DIRECTIONS -> Retype every line from the start of the data down to and including the line with "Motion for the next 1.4". Skip the pictures.

Stored items ->
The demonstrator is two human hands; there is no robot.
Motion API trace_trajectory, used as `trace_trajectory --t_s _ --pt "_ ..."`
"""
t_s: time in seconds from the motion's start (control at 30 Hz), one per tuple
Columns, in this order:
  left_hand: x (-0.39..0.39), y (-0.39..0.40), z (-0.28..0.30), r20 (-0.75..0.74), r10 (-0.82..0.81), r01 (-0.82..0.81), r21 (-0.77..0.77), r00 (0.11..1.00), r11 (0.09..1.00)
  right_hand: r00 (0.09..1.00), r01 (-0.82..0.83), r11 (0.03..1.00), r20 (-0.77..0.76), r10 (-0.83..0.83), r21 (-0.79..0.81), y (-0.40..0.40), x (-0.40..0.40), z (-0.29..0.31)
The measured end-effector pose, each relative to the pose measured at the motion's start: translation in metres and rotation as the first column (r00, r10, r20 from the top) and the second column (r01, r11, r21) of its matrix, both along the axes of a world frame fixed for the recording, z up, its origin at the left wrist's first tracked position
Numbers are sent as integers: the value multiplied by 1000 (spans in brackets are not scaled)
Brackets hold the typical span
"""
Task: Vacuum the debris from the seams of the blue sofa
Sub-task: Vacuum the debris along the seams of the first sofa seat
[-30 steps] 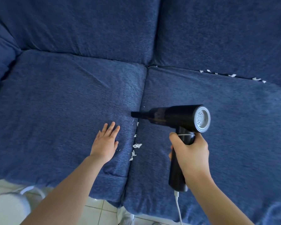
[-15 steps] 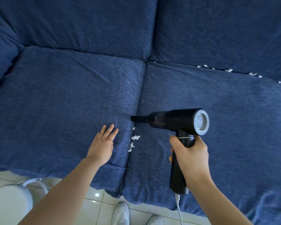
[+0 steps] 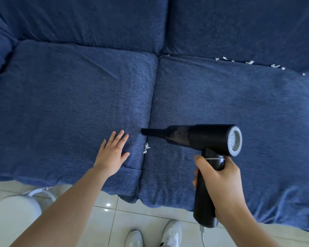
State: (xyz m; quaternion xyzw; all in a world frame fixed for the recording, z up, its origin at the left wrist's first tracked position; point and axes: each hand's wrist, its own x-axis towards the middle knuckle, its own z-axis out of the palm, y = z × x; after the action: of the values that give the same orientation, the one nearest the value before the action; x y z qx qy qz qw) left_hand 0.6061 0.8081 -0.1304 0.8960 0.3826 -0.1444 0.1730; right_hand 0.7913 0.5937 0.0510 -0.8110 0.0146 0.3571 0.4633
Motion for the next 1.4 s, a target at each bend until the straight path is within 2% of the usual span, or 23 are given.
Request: trace_trajectory --t_s 0.5,0.83,1.07,1.4 --pt "-22 -15 -21 55 -36 28 128 998 991 999 -26 999 -33 25 -40 -14 -48 8" --pt "-24 -15 -23 48 -43 37 123 998 992 996 -24 982 82 40 -187 -36 -60 10" --pt "-24 -14 -24 72 -57 47 129 996 991 990 23 974 141 9 -224 -23 -63 7" --pt "-24 -13 -29 62 -84 75 147 994 986 988 43 986 151 -18 -162 10 -59 13"
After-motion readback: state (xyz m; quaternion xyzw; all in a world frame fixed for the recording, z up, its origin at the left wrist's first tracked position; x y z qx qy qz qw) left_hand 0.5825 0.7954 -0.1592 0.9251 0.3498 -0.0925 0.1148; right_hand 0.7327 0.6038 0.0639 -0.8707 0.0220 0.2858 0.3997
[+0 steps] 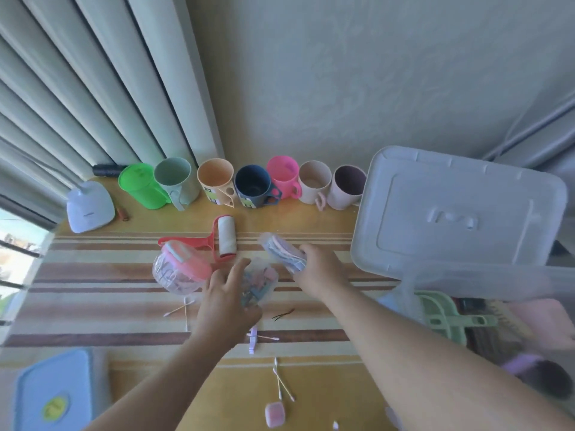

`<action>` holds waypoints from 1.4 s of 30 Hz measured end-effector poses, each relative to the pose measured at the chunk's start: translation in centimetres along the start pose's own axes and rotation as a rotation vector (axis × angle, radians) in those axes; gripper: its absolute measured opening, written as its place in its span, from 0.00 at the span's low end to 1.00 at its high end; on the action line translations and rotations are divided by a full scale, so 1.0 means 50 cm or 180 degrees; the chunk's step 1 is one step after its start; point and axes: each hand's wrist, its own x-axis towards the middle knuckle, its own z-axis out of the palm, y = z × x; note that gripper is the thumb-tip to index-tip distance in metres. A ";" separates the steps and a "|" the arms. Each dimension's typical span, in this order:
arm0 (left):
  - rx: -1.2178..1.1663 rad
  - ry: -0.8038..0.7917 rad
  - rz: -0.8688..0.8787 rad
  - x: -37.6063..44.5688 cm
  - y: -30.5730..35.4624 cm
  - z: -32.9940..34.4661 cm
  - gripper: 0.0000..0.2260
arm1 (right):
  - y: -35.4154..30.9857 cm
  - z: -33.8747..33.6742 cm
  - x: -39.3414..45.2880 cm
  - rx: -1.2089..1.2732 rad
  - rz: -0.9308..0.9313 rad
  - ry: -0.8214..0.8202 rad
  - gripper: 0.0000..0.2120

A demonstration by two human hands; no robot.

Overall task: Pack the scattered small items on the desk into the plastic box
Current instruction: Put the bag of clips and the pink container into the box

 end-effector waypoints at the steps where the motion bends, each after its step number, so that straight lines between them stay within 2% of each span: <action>1: -0.0114 0.0058 0.0018 -0.028 0.009 -0.011 0.42 | -0.002 -0.027 -0.021 0.0237 -0.0058 0.0044 0.12; 5: -0.0450 0.0286 0.0341 -0.121 0.064 -0.058 0.42 | 0.025 -0.177 -0.142 0.1076 -0.0437 0.0368 0.22; 8: -0.0450 0.0354 0.0452 -0.155 0.149 -0.077 0.44 | 0.128 -0.291 -0.254 0.1106 -0.0633 0.0692 0.22; 12: -0.0404 0.0350 0.0905 -0.182 0.280 -0.051 0.43 | 0.332 -0.389 -0.378 0.0829 -0.0147 0.1090 0.22; 16: -0.0317 0.0156 0.1299 -0.203 0.396 0.011 0.39 | 0.541 -0.428 -0.448 0.0477 0.0505 0.1004 0.25; 20: -0.0206 -0.0052 0.1551 -0.240 0.507 0.086 0.38 | 0.661 -0.422 -0.443 0.0156 0.0315 0.0673 0.21; 22: -0.0156 -0.0106 0.1492 -0.255 0.548 0.126 0.38 | 0.682 -0.407 -0.422 0.0015 -0.0035 0.0504 0.18; 25: -0.0078 -0.0056 0.1270 -0.268 0.577 0.174 0.38 | 0.691 -0.372 -0.376 -0.0445 -0.0671 0.0819 0.17; 27: -0.0071 0.0005 0.1056 -0.277 0.584 0.191 0.38 | 0.688 -0.346 -0.346 -0.0439 -0.0989 0.0961 0.18; 32: -0.0043 0.0218 0.0784 -0.306 0.582 0.196 0.37 | 0.684 -0.364 -0.318 0.0017 -0.1107 0.1256 0.16; 35: -0.0011 0.0374 0.0637 -0.320 0.573 0.186 0.38 | 0.687 -0.380 -0.314 0.0036 -0.1197 0.1273 0.16; 38: -0.0016 0.0429 0.0514 -0.328 0.570 0.181 0.37 | 0.644 -0.344 -0.306 0.0177 -0.1353 0.0945 0.16; 42: -0.0043 0.0377 0.0413 -0.335 0.570 0.190 0.37 | 0.590 -0.291 -0.285 -0.0317 -0.1536 0.0199 0.16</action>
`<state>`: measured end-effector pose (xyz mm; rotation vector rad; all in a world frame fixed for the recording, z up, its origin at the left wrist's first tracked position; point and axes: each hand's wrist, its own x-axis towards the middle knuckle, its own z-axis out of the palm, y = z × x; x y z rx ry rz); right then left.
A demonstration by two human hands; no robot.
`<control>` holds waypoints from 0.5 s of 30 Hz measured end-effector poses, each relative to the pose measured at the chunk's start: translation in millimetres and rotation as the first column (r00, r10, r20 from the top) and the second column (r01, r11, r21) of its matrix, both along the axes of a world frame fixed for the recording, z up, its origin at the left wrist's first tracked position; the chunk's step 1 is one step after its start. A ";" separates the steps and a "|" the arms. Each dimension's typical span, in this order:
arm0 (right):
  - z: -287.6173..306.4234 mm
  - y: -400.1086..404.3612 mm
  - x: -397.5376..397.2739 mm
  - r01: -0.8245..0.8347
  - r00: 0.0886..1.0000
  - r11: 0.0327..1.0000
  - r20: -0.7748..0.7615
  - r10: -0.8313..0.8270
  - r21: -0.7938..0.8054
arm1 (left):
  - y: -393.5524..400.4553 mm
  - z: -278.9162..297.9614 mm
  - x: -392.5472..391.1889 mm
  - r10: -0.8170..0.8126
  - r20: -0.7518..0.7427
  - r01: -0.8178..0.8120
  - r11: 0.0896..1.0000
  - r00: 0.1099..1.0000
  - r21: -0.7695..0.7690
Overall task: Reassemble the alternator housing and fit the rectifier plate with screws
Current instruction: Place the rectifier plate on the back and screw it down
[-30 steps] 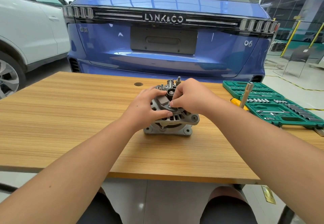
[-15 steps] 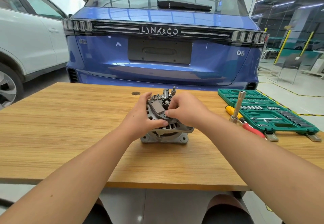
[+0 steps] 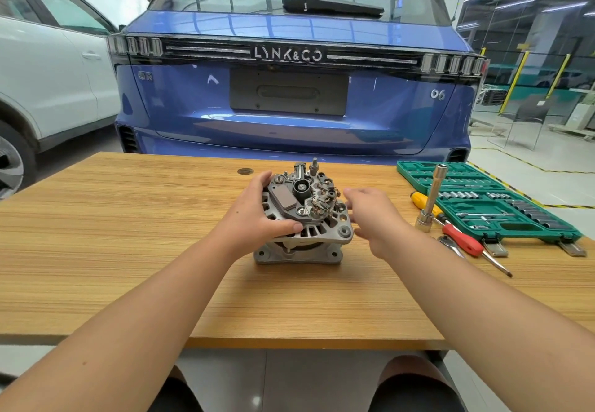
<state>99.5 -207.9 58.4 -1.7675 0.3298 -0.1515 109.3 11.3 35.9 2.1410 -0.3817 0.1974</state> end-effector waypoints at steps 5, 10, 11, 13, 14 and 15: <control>-16.1 6.1 -0.9 -0.031 1.000 0.997 -0.002 0.031 0.066 | -0.4 1.5 -1.1 0.013 0.001 -0.013 1.000 1.000 0.004; -22.9 2.2 4.0 0.019 1.000 0.982 0.002 -0.019 0.190 | -9.0 3.8 -7.1 0.066 0.010 -0.066 0.998 0.998 0.010; -22.4 0.3 4.8 0.023 1.000 0.980 0.002 -0.024 0.200 | -13.3 3.4 -9.3 0.090 0.025 -0.090 0.996 0.996 0.017; -21.0 -4.8 6.1 0.018 1.000 0.974 -0.008 -0.017 0.225 | -22.5 2.7 -14.4 0.149 0.073 -0.153 0.986 0.986 0.060; -20.6 -7.6 7.4 0.006 1.000 0.972 -0.015 -0.002 0.236 | -26.5 2.5 -16.9 0.172 0.097 -0.180 0.979 0.980 0.090; -20.0 -10.5 8.7 -0.011 0.999 0.970 -0.030 0.019 0.243 | -29.1 2.5 -19.2 0.184 0.115 -0.198 0.973 0.976 0.117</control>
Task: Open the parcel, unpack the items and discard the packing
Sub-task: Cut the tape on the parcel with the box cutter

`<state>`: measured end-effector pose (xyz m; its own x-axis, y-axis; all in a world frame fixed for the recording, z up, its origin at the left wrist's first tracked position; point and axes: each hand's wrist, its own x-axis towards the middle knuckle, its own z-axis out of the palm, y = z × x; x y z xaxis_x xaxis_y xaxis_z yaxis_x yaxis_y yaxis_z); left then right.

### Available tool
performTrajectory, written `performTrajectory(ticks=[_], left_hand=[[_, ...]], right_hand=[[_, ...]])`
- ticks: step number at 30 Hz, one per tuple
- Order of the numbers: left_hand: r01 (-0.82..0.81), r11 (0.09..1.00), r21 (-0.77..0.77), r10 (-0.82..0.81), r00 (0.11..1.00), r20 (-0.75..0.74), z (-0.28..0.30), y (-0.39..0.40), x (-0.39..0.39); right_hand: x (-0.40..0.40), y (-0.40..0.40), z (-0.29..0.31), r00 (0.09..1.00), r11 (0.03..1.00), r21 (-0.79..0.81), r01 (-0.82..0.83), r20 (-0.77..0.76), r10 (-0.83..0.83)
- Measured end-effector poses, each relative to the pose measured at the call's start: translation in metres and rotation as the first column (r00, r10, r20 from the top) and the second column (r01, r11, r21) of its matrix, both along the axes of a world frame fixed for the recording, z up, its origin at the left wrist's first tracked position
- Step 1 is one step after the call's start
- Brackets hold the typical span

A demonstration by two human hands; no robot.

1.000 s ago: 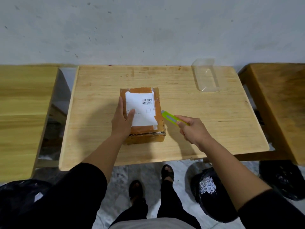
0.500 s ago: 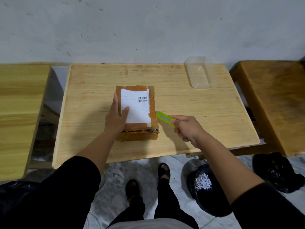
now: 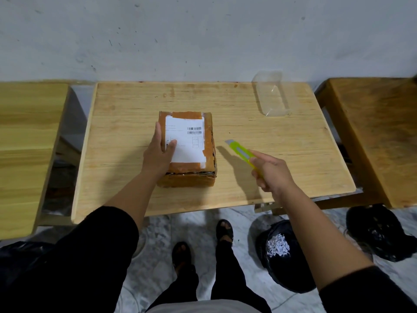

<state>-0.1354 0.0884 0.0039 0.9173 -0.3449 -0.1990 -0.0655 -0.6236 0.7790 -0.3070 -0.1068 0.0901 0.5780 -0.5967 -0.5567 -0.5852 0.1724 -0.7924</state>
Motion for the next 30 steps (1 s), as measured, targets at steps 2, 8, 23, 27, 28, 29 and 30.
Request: performTrajectory(ticks=[2, 8, 23, 27, 28, 29, 30], left_hand=[[-0.007, 1.000, -0.009, 0.007, 1.000, -0.012, 0.000, 0.000, 0.000], [0.000, 1.000, -0.005, 0.000, 1.000, -0.012, 0.000, 0.000, 0.000], [-0.015, 0.999, -0.042, 0.014, 0.999, -0.029, 0.001, 0.001, 0.000], [-0.017, 0.999, -0.036, 0.016, 0.999, -0.031, 0.001, 0.001, 0.000], [-0.018, 0.999, -0.036, 0.016, 0.999, -0.031, 0.001, 0.001, 0.000], [-0.018, 0.999, -0.040, 0.017, 0.999, -0.034, 0.001, 0.001, 0.000], [-0.018, 0.999, -0.045, 0.016, 0.999, -0.036, 0.001, 0.001, 0.000]], right_hand=[[0.008, 0.013, -0.007, 0.999, 1.000, 0.013, 0.012, 0.044, -0.012], [0.040, 0.050, -0.044, 0.989, 0.993, 0.084, 0.081, 0.113, -0.091], [0.026, 0.054, -0.045, 0.955, 0.973, 0.100, -0.208, 0.235, 0.180], [0.023, 0.051, -0.045, 0.911, 0.907, -0.153, -0.393, 0.071, 0.407], [0.022, 0.051, -0.045, 0.888, 0.867, -0.231, -0.441, 0.023, 0.458], [0.021, 0.050, -0.046, 0.869, 0.826, -0.300, -0.476, -0.019, 0.494], [0.020, 0.049, -0.046, 0.855, 0.795, -0.346, -0.499, -0.048, 0.516]])
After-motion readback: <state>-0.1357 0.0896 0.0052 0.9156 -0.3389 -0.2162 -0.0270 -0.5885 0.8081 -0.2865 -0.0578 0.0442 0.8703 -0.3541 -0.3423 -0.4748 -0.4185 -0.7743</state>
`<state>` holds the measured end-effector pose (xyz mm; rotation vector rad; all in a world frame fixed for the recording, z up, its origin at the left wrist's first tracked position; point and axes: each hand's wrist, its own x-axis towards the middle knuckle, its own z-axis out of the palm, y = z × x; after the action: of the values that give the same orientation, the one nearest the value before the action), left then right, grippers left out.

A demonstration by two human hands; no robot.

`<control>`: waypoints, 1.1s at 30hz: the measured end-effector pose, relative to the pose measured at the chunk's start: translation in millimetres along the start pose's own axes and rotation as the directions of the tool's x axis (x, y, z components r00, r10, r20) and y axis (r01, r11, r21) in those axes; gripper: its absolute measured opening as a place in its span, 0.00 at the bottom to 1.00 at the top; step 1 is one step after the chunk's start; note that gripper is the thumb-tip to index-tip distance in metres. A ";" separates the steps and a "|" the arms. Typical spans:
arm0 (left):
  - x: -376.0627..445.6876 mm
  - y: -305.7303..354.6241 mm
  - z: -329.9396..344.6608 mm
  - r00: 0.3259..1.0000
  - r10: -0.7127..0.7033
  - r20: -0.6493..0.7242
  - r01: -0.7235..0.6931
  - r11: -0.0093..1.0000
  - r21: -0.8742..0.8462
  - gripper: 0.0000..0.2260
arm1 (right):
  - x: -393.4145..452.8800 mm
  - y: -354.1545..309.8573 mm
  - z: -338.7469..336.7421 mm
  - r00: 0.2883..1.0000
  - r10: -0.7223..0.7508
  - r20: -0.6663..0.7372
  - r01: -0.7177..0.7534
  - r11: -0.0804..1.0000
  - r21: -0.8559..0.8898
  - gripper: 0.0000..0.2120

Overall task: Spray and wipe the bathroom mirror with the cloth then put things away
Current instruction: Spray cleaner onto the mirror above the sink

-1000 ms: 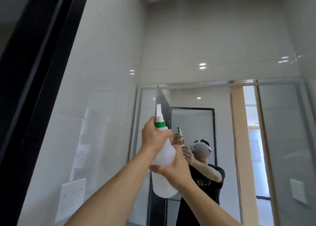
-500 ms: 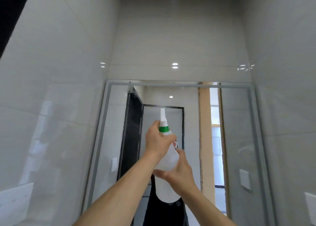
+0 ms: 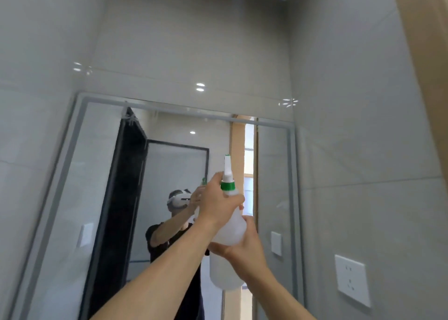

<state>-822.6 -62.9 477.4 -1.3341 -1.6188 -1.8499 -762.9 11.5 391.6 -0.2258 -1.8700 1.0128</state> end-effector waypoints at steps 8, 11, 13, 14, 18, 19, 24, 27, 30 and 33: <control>-2.5 6.4 58.6 0.995 0.030 0.095 -0.027 0.999 -0.032 0.14 | -1.6 24.4 -45.6 0.987 0.049 -0.154 -0.059 0.996 -0.060 0.36; -6.6 6.9 75.4 0.989 0.028 0.142 -0.019 0.998 -0.065 0.13 | -5.2 31.6 -59.1 0.981 0.065 -0.183 -0.079 0.995 -0.068 0.38; -9.8 6.2 83.1 0.985 0.004 0.172 0.015 0.994 -0.107 0.14 | -6.8 37.0 -65.6 0.979 0.077 -0.190 -0.092 0.993 -0.074 0.39; -11.7 5.4 86.1 0.982 -0.013 0.186 0.037 0.991 -0.129 0.14 | -7.9 39.9 -68.1 0.978 0.082 -0.192 -0.098 0.992 -0.077 0.39; -20.5 -3.7 95.5 0.966 -0.068 0.249 0.108 0.983 -0.150 0.17 | -14.2 54.4 -71.9 0.977 0.094 -0.193 -0.113 0.989 -0.094 0.41; -23.3 -7.2 97.6 0.962 -0.080 0.263 0.122 0.982 -0.145 0.17 | -16.3 59.0 -71.6 0.976 0.099 -0.193 -0.118 0.989 -0.090 0.41; -40.7 -30.2 109.6 0.958 -0.147 0.247 0.183 0.975 -0.129 0.17 | -30.2 86.4 -66.7 0.965 0.174 -0.196 -0.194 0.977 -0.086 0.41; -52.4 -45.0 115.9 0.956 -0.186 0.227 0.218 0.968 -0.124 0.16 | -39.2 100.3 -62.8 0.959 0.202 -0.199 -0.228 0.967 -0.115 0.42; -61.0 -56.6 116.8 0.955 -0.213 0.205 0.237 0.966 -0.101 0.16 | -46.4 110.8 -60.9 0.958 0.222 -0.183 -0.249 0.959 -0.137 0.41; -65.7 -62.9 108.1 0.958 -0.219 0.183 0.238 0.967 -0.090 0.16 | -50.2 111.9 -54.3 0.964 0.220 -0.151 -0.243 0.958 -0.155 0.40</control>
<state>-792.5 32.6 377.7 -1.4407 -1.8510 -2.0332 -721.4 85.4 287.8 -0.6136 -1.8391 0.9665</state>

WRITTEN RESPONSE ->
The demonstrator is two human hands; there is no robot.
Motion API trace_trajectory, used as `trace_trajectory --t_s _ --pt "_ ..."`
"""
t_s: time in seconds from the motion's start (control at 30 Hz), one per tuple
Columns, in this order:
  left_hand: x (-0.39..0.39), y (-0.39..0.40), z (-0.28..0.30), r20 (-0.75..0.74), r10 (-0.82..0.81), r01 (-0.82..0.81), r21 (-0.77..0.77), r00 (0.11..1.00), r11 (0.09..1.00)
  right_hand: r00 (0.09..1.00), r01 (-0.82..0.83), r11 (0.03..1.00), r20 (-0.77..0.76), r10 (-0.83..0.83), r21 (-0.79..0.81), y (-0.40..0.40), x (-0.40..0.40), z (-0.29..0.31)
The measured end-effector pose, each relative to the pose measured at the motion's start: translation in metres and rotation as the first column (r00, r10, r20 from the top) and the second column (r01, r11, r21) of its matrix, both along the axes of a world frame fixed for the recording, z up, its origin at the left wrist's first tracked position
Numbers are sent as integers: the value multiplied by 1000 (spans in brackets are not scaled)
Brackets hold the typical span
"""
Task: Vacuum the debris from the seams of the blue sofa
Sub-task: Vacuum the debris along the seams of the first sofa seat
[-30 steps] 
[-15 steps] 
[+0 steps] 
State: (xyz m; quaternion xyzw; all in a world frame fixed for the recording, z up, its origin at the left wrist's first tracked position; point and axes: each hand's wrist, its own x-axis towards the middle knuckle, its own z-axis out of the palm, y = z × x; after the action: of the values that give the same orientation, the one nearest the value before the action; x y z qx qy qz qw) left_hand 0.6061 0.8081 -0.1304 0.8960 0.3826 -0.1444 0.1730; right_hand 0.7913 0.5937 0.0510 -0.8110 0.0146 0.3571 0.4633
Motion for the next 1.4 s, a target at each bend until the straight path is within 2% of the usual span, or 23 are given.

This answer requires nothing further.